Omit any picture, and return the remaining data exactly as written.

Dataset extract Start Marker

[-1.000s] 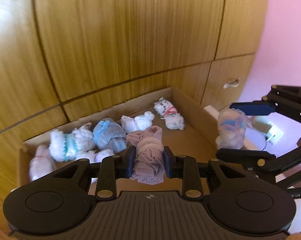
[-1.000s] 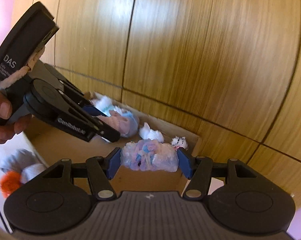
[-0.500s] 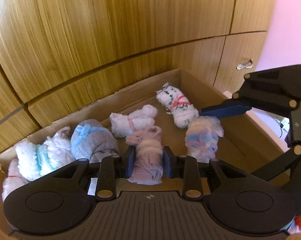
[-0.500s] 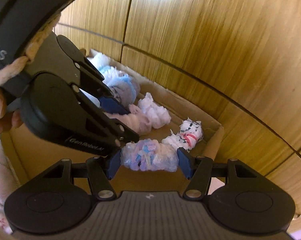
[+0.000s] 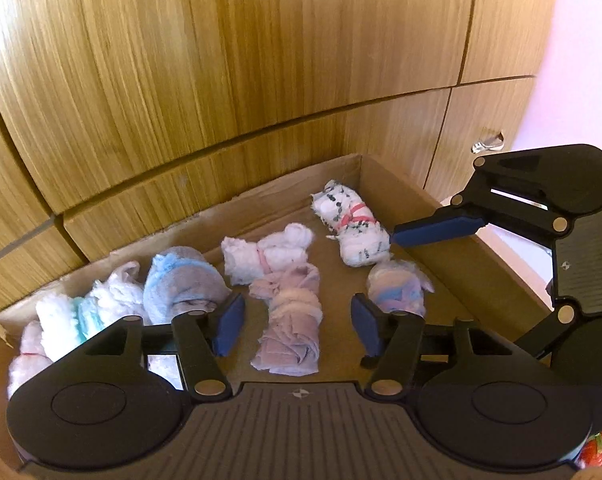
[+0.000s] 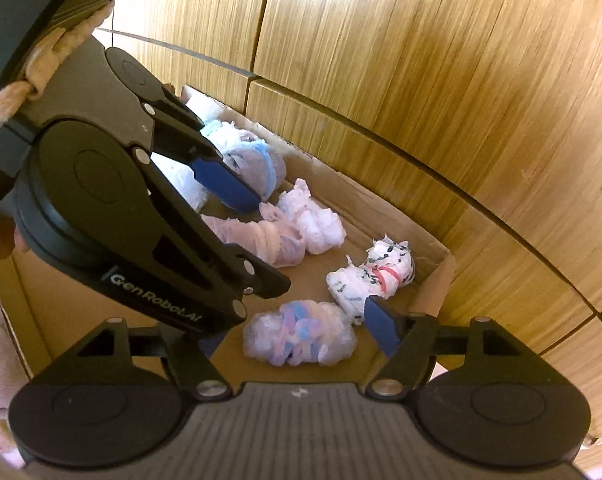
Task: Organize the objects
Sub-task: 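Carry both bundles into the box and open both grippers, then withdraw both tools from the box back over the table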
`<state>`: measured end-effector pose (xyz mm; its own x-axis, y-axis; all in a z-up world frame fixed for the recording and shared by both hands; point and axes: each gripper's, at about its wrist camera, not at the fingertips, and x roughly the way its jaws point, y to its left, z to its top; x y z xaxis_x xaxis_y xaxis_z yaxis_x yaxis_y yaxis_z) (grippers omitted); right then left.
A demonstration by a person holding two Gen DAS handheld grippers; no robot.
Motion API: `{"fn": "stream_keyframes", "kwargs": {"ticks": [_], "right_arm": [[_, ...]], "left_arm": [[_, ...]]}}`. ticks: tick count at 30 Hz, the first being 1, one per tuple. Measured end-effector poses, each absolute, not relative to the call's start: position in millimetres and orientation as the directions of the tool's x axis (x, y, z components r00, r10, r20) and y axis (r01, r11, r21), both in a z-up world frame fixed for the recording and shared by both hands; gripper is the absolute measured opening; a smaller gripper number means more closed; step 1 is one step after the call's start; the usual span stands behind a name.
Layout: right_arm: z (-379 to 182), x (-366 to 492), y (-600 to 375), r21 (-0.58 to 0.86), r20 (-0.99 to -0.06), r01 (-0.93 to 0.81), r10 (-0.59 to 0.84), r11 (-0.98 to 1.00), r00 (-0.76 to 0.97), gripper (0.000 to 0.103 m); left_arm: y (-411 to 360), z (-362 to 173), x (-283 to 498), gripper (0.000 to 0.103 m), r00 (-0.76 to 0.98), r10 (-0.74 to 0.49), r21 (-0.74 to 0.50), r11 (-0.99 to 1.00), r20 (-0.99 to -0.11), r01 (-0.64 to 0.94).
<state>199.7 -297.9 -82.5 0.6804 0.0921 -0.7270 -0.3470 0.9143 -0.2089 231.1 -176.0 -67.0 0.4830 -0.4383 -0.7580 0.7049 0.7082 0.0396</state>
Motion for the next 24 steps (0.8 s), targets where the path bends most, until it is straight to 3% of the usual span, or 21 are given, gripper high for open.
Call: {"fn": "stream_keyframes", "kwargs": {"ticks": [18,24], "right_arm": [[-54.3,183.4,-287.1,-0.247,-0.708,-0.331,0.063,0.911,0.703,0.070],[-31.5,157.4,-278.8,-0.235,-0.677,-0.299,0.065,0.925,0.733,0.076]], "left_arm": [[-161.2,-26.1,208.2,0.074,0.518,-0.441,0.044,0.729,-0.733,0.683],[-136.7,-4.2,185.5,0.081,0.558,-0.443,0.051,0.750,-0.702,0.660]]}}
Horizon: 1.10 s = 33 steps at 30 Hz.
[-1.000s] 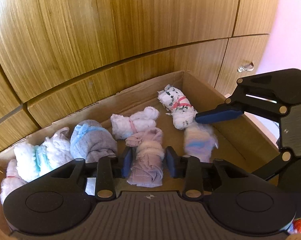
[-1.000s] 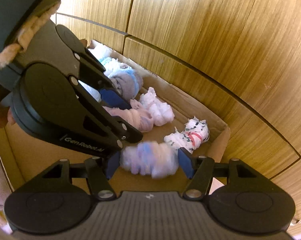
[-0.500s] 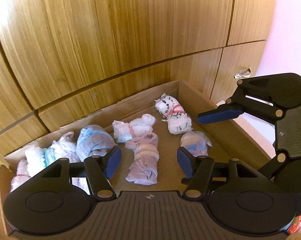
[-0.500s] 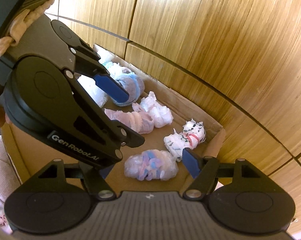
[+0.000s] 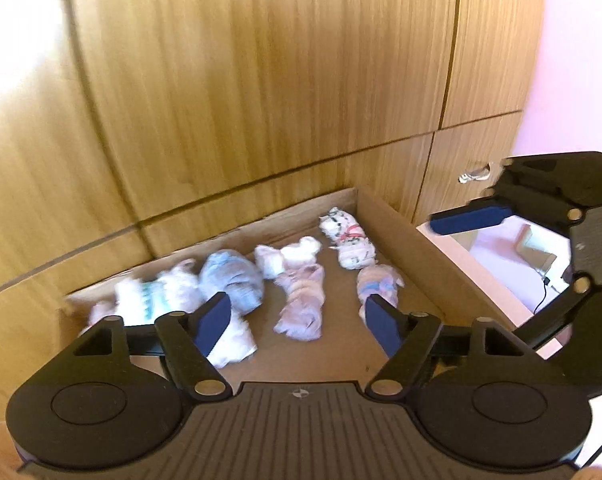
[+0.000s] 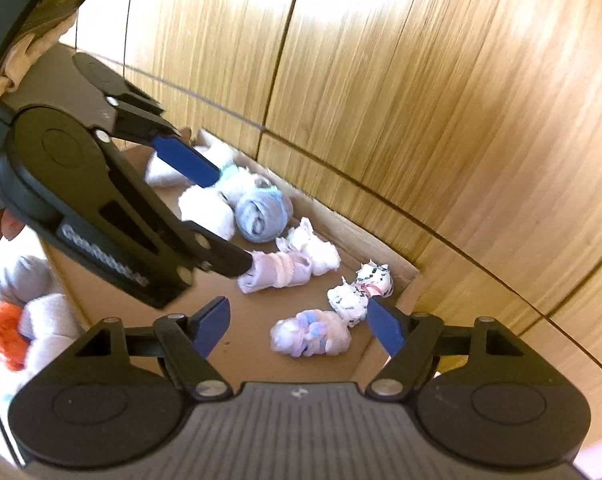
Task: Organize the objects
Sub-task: 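Withdraw both tools from the box back over the table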
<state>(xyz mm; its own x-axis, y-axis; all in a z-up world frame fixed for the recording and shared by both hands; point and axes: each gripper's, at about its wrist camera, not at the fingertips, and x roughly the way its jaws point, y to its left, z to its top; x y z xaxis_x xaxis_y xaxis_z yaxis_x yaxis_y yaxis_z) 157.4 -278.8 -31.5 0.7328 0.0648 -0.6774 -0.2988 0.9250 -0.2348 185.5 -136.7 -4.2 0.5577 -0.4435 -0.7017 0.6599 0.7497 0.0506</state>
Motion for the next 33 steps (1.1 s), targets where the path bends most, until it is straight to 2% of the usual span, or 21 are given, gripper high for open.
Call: {"fn": "stream_keyframes", "kwargs": {"ticks": [6,9,11,16,20,23,33], "right_arm": [[-10.6,110.3,-263.9,-0.210,-0.637,-0.248,0.059,0.946,0.768,0.079],[-1.9,79.2,-253.0,-0.207,-0.609,-0.216,0.047,0.954,0.792,0.086],[0.4,55.1,-245.7,-0.185,-0.591,-0.207,0.060,0.961,0.805,0.091],[-12.3,-1.4,-229.7,-0.156,-0.547,-0.188,0.074,0.970,0.834,0.096],[-42.3,-31.8,-228.4,-0.113,-0.520,-0.110,0.035,0.987,0.853,0.096],[-60.9,-42.2,-231.2,-0.092,-0.521,-0.070,0.012,0.993,0.853,0.095],[-72.3,-38.0,-251.2,-0.094,-0.509,-0.064,0.007,0.994,0.861,0.095]], "left_arm": [[-93.9,15.0,147.0,0.085,0.618,-0.432,0.084,0.773,-0.656,0.629],[-66.5,16.7,123.7,0.089,0.652,-0.426,0.091,0.791,-0.628,0.605],[-48.6,12.7,107.2,0.094,0.675,-0.409,0.094,0.811,-0.614,0.578],[-17.3,-7.7,65.9,0.095,0.728,-0.366,0.120,0.846,-0.580,0.520],[-0.5,-28.0,35.7,0.097,0.739,-0.357,0.079,0.872,-0.571,0.483],[7.9,-39.6,12.5,0.097,0.763,-0.331,0.101,0.884,-0.555,0.457],[12.1,-64.9,12.6,0.097,0.730,-0.302,0.075,0.898,-0.613,0.434]]}}
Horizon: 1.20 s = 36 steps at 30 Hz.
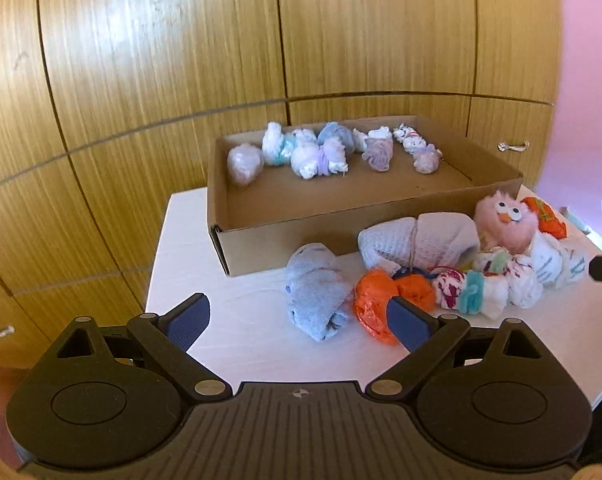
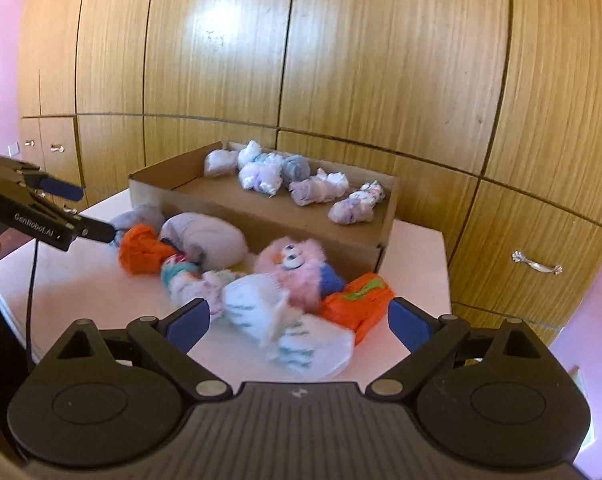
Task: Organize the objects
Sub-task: 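Withdraw both tools from the box back over the table, then grasp an orange green-tied bundle with the right gripper while the left grasps a grey sock roll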
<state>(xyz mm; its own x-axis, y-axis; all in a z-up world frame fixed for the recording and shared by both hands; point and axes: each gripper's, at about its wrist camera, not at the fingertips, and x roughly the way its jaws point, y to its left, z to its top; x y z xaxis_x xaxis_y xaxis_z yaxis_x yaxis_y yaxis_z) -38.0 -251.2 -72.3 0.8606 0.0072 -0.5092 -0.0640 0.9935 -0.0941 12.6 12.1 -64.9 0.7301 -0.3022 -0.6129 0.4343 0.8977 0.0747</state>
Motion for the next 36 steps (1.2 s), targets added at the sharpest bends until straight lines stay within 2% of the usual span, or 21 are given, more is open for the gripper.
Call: {"fn": "stream_keyframes", "kwargs": {"ticks": [9,14,21,23,27,29,36], "right_arm": [[-70.0,-20.0,-294.9,-0.080,-0.503,-0.177,0.113,0.981,0.857,0.090],[-81.3,2.7,-317.6,-0.043,-0.568,-0.242,0.175,0.969,0.804,0.085],[-100.7,20.8,-335.5,0.023,-0.615,-0.294,0.245,0.956,0.749,0.085],[-103.7,24.6,-336.4,0.030,-0.617,-0.304,0.257,0.952,0.744,0.082],[-105.5,29.1,-338.5,0.050,-0.617,-0.308,0.272,0.950,0.739,0.073],[-104.8,27.2,-338.7,0.047,-0.613,-0.299,0.264,0.953,0.745,0.069],[-107.7,4.7,-334.9,0.025,-0.570,-0.200,0.179,0.979,0.802,0.065]], "left_arm": [[12.3,-64.1,44.4,0.097,0.696,-0.308,-0.025,0.923,-0.648,0.385],[8.3,-69.8,56.8,0.097,0.678,-0.299,-0.040,0.928,-0.671,0.370],[3.9,-81.1,73.2,0.096,0.638,-0.282,-0.027,0.925,-0.716,0.379],[2.4,-86.8,76.1,0.091,0.621,-0.279,-0.020,0.921,-0.733,0.390],[3.6,-89.7,72.3,0.087,0.625,-0.284,-0.009,0.914,-0.727,0.405],[5.1,-88.6,69.3,0.079,0.628,-0.293,-0.011,0.911,-0.721,0.412],[7.7,-88.8,57.6,0.065,0.654,-0.304,0.018,0.899,-0.693,0.437]]}}
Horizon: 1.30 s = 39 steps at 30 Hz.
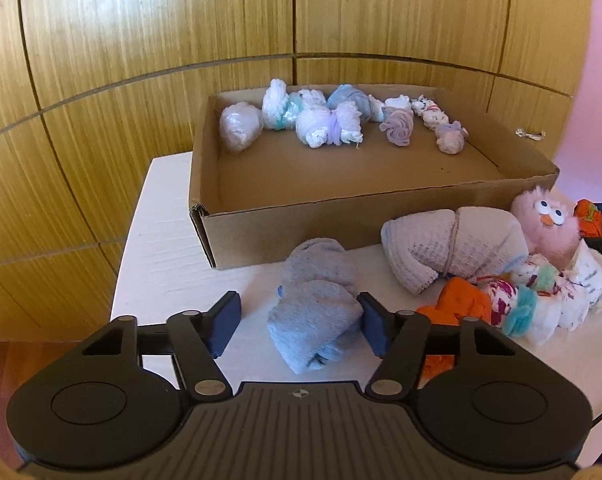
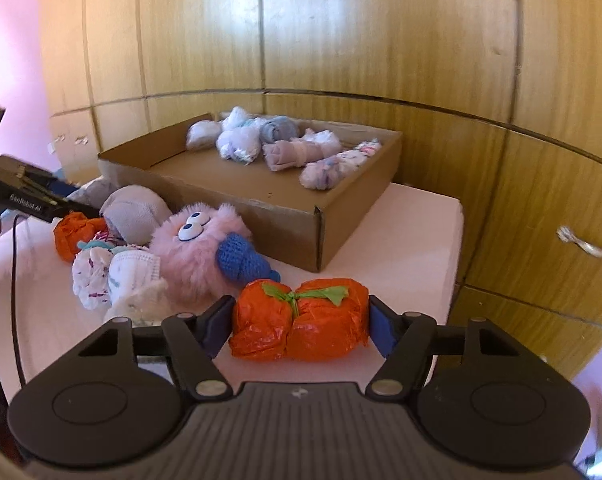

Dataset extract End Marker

Task answer:
[-1.000s] 
[-1.000s] 
[-0.500s] 
[-0.500s] 
[+0.000s] 
[+0.000s] 
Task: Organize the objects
Sub-task: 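Carry both bundles into the box and open both grippers, then withdraw both tools from the box back over the table
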`<state>`: measured end-effector pose (xyz mm; its own x-axis, y-axis; all in a z-up world frame fixed for the recording and shared by both hands; point and axes: each gripper's, at about its wrist camera, not at the fingertips, and x roughly the way its jaws point, y to its left, z to its top; x y z xaxis_x xaxis_y xaxis_z yaxis_x yaxis_y yaxis_z) (grippers omitted); right then left.
A demonstration by a person holding two Gen DAS handheld grippers; no robot.
Motion API: `{"fn": "stream_keyframes", "kwargs": {"ticks": [_], "right_arm": [[_, ...]], "left_arm": [[_, ...]]}}`. ticks: tick count at 30 Hz, the first being 1, one per tuple. Measured end-effector poses, each absolute, not relative to the call's start: position in millimetres and orientation as the directions of the tool's x axis (x, y, z components r00, r10, r20) and y axis (r01, r11, r21), both in a z-up world frame fixed for the recording and shared by both hands; gripper is the absolute measured opening; a smaller gripper number means more closed; step 1 is one step after the call's start; the usual span stands behind a name.
Layout: right_arm: z (-379 to 182), x (-366 to 492), y (-600 to 375), r21 (-0.58 to 0.86), r20 (-0.99 to -0.06), r01 (-0.93 to 0.81), r10 (-0.59 to 0.84), r11 (-0.98 to 1.00), r00 (-0.76 to 0.97), gripper (0.000 to 0.103 m); left_arm: y (-411 to 360), z (-362 to 173), x (-283 to 498), gripper (0.000 to 0.103 m), r00 (-0.76 to 0.98), r10 (-0.74 to 0.49), r21 (-0.74 to 0.50), r11 (-0.99 to 1.00), r20 (-0.99 to -0.11), r01 (-0.64 to 0.94).
<state>199.7 -297.9 -82.5 0.6804 0.0921 -0.7270 -0.3470 0.9143 -0.2089 231.1 -176.0 -67.0 0.4830 -0.4383 -0.7580 0.7049 0.7082 0.0396</state>
Motion for the next 24 steps (0.8 s), targets where the path bends most, until it is straight to 3% of the usual span, or 21 are given, gripper high for open.
Call: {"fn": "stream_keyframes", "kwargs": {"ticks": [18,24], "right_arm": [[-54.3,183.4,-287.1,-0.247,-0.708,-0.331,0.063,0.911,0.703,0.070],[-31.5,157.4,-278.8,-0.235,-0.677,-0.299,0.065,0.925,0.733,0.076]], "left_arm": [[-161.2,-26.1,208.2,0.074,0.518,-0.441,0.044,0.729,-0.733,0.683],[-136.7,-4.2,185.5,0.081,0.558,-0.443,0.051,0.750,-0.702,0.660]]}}
Horizon: 1.10 s = 33 steps at 30 Hz.
[-1.000s] 
[-1.000s] 
[-0.500s] 
[-0.500s] 
[+0.000s] 
[+0.000s] 
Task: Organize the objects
Sub-task: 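Withdraw both tools from the box back over the table
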<state>(xyz mm; its own x-axis, y-axis; all in a z-up world frame fixed for the recording and shared by both hands; point and axes: each gripper's, at about its wrist camera, not at the fingertips, and x roughly the way its jaws point, y to its left, z to its top; x y z xaxis_x xaxis_y xaxis_z yaxis_x yaxis_y yaxis_z) 157.4 -278.8 -31.5 0.7328 0.0648 -0.6774 -0.2988 0.9250 -0.2348 185.5 -136.7 -4.2 0.5577 -0.4435 -0.7017 0.6599 0.7497 0.0506</state>
Motion for the next 33 steps (1.1 s), targets where the path bends most, until it is straight to 2% of the usual span, or 21 are given, gripper high for open.
Call: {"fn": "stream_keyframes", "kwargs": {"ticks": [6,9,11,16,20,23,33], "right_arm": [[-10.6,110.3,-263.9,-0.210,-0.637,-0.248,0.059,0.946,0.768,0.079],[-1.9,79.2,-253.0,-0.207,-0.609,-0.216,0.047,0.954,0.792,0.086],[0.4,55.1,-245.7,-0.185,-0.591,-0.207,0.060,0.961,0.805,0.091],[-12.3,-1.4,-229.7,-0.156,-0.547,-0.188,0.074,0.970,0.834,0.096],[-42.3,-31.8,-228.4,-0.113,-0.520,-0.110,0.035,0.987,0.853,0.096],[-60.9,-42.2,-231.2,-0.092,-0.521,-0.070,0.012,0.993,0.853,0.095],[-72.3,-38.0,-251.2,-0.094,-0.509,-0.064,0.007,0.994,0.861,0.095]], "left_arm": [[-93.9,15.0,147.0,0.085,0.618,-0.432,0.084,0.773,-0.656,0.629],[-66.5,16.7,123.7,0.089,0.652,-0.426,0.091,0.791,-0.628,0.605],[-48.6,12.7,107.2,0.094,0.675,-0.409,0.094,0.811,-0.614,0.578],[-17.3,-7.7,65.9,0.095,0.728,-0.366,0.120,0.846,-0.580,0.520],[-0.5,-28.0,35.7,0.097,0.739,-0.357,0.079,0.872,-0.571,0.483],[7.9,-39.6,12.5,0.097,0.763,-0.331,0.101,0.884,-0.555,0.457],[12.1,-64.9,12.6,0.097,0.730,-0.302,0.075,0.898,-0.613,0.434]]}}
Horizon: 1.20 s = 36 steps at 30 Hz.
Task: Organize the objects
Sub-task: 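Withdraw both tools from the box back over the table, then grasp an orange green-tied bundle with the right gripper while the left grasps a grey sock roll
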<state>(xyz mm; its own x-axis, y-axis; all in a z-up world frame fixed for the recording and shared by both hands; point and axes: each gripper's, at about its wrist camera, not at the fingertips, and x roughly the way its jaws point, y to its left, z to its top; x y z xaxis_x xaxis_y xaxis_z yaxis_x yaxis_y yaxis_z) -38.0 -251.2 -72.3 0.8606 0.0072 -0.5092 -0.0640 0.9935 -0.0941 12.6 12.1 -64.9 0.7301 -0.3022 -0.6129 0.4343 0.8977 0.0747</state>
Motion for the next 36 steps (1.2 s), targets added at the sharpest bends until straight lines stay within 2% of the usual span, or 21 are given, more is open for the gripper.
Call: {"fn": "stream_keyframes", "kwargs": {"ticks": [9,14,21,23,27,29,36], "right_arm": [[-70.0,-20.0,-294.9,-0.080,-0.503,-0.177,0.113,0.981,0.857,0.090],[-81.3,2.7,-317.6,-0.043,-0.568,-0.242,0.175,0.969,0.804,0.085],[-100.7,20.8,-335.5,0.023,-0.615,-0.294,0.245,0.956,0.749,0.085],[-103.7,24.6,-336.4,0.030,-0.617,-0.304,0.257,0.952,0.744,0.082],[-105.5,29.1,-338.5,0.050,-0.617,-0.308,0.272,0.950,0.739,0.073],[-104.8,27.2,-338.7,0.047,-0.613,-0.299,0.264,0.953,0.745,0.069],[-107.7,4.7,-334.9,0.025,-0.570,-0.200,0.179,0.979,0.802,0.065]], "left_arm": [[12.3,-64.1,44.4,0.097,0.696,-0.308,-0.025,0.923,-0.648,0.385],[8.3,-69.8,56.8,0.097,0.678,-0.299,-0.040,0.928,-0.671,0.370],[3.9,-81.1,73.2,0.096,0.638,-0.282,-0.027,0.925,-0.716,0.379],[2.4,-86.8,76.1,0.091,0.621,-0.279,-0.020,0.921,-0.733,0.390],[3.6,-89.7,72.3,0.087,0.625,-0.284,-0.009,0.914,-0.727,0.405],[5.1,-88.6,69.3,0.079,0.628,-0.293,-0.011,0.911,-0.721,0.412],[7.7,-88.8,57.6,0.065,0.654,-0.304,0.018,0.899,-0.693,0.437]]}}
Horizon: 1.30 s = 39 steps at 30 Hz.

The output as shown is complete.